Why are the works of our greatest painters being housed in this rusty tin shed?
A collection of nationally significant paintings from the Hermannsburg School, including watercolours by famed artist Albert Namatjira, are being stored in a converted tool shop exposed to dust, light and bugs.
Nicholas Williams outside the the old toolshop that houses the Hermannsburg collection including works by Albert Namatjira, in Hermannsburg NT, Thursday, April 13, 2023. Paintings by Albert Namatjira and his famed watercolour school are being kept in a converted tool shop in the NT town where his legacy means the most. (AAP Image/ Emma Smith) NO ARCHIVING
The mission at Hermannsburg, also known as Ntaria, in the Northern Territory was once the home of Namatjira, who in the 1930s became the first Aboriginal artist to paint the land in western-style watercolours.
It led to international fame, with the style of Namatjira and his fellow artists becoming known as the Hermannsburg School, their paintings displayed in galleries around Australia and internationally.
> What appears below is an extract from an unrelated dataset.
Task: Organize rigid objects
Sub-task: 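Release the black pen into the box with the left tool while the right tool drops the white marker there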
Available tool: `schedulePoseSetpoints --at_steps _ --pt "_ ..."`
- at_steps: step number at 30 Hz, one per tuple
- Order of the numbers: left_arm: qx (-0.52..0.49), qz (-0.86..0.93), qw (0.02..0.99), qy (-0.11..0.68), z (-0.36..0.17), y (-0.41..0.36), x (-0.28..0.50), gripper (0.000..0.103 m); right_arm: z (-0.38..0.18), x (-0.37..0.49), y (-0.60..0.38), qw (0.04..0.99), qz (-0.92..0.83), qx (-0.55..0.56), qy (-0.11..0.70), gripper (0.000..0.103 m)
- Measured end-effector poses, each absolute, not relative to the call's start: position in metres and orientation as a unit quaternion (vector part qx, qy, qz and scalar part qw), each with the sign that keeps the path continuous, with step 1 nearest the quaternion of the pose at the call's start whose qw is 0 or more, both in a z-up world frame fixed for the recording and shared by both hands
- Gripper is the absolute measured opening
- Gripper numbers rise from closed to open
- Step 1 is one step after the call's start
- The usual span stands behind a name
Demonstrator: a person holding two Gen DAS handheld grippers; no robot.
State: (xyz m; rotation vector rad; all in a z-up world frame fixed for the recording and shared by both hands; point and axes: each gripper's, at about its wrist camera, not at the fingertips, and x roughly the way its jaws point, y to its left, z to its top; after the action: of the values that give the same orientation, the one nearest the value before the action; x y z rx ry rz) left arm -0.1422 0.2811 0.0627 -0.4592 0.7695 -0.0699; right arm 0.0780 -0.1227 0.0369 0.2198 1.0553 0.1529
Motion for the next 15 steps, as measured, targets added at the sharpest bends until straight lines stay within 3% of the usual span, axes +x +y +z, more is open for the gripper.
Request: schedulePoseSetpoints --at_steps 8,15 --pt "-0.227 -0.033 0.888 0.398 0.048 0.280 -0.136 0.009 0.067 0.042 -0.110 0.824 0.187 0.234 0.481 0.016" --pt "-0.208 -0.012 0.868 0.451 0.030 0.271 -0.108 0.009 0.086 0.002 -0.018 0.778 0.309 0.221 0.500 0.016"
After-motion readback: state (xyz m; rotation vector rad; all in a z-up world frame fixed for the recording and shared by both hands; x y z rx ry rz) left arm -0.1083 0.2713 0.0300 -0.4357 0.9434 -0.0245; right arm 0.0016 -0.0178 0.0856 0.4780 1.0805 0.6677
But in the remote town where the movement began, 84 paintings are stored in an old corrugated iron mechanical workshop, part of which has been sectioned off and lined with shipping container panels to convert it into a gallery and storage area.
In the extreme climate of central Australia, it’s not properly temperature-controlled or air sealed and the light is too harsh for watercolour paint.
“Watercolours don’t like moisture and the bugs get in,” Finke River Mission operations manager Wayne Beven told AAP.
Among his many jobs at the Mission, Beven looks after the collection for the town’s historical society, chaired by Western Arrarnta man Nicholas Williams.
They are doing their best but Williams says a lack of facilities has forced the community to turn down offers to return important works to Hermannsburg.
“There’s a lot of families that want to donate. We just can’t take them. We’ve had to say no,” he said.
The paintings often end up 130km to the east at Araluen Arts Centre in Alice Springs.
Williams says his community is missing out.
“There’s a lot of things that we could do … we could be making money off that for further works and restoration,” he said.
Both would like to see the gallery upgraded or a new facility built to stop the artworks from degrading.
A 2016 audit found a woomera and a faded painting, both by Namatjira, had deteriorated so much that their aesthetic integrity had been compromised, although the damage happened before they were moved to Hermannsburg.
Quite apart from the watercolours, there are about 800 artefacts in the historic precinct still to be assessed – a record of the Mission that was established in 1877 and provided some sanctuary for Arrarnta people during frontier violence.
A 2017 expert assessment found the collection was “of national significance and responsibility”, and recommended hiring professionals to manage it long-term.
Six years later, that hasn’t happened.
Alison French, one of the authors of the report who has penned two books on Albert Namatjira, says Indigenous curatorial expertise is crucial.
“I’m disappointed that has not been supplied for the community,” French told AAP.
Through a series of small grants from the National Library of Australia, expert conservator Eric Archer remounted and reframed 30 of the highest priority paintings in 2019, including works by Namatjira, Lindberg Inkamala, Reuben and Otto Pareroultja, Richard Moketarinja and Therese Ryder.
Archer says given the conditions, the paintings appear in surprisingly good shape.
“There was quite a bit of surface dirt build-up, a few mechanical problems, a little bit of mould that caused some discolouration,” he told AAP.
While the National Museum has shown some interest, there is no funding or plan in place to restore the rest of the paintings.
Indigenous culture is a key plank of the Federal Government’s recent national cultural policy and it has committed $80 million to a National Aboriginal Art Gallery in Alice Springs.
Yet those in Hermannsburg don’t see Alice Springs as an option – almost everyone AAP spoke to for this story felt the collection is valuable not only due to its contents but where it is located – in the community where it matters most.
Local guide Benjamin Kenny explained that while most people looking at a Hermannsburg landscape would see a beautiful painting, he can also see dreaming stories of the country around him.
The Western Arrernte man said the colours of the Hermannsburg School “brought the landscape back alive” – and the paintings have a broader message too.
“Albert Namatjira not only painted for his people but people travelling all over the world. They would remember his painting and think: ‘This is Australia. This is where I’m from’.”
AAP travelled with the assistance of Tourism NT.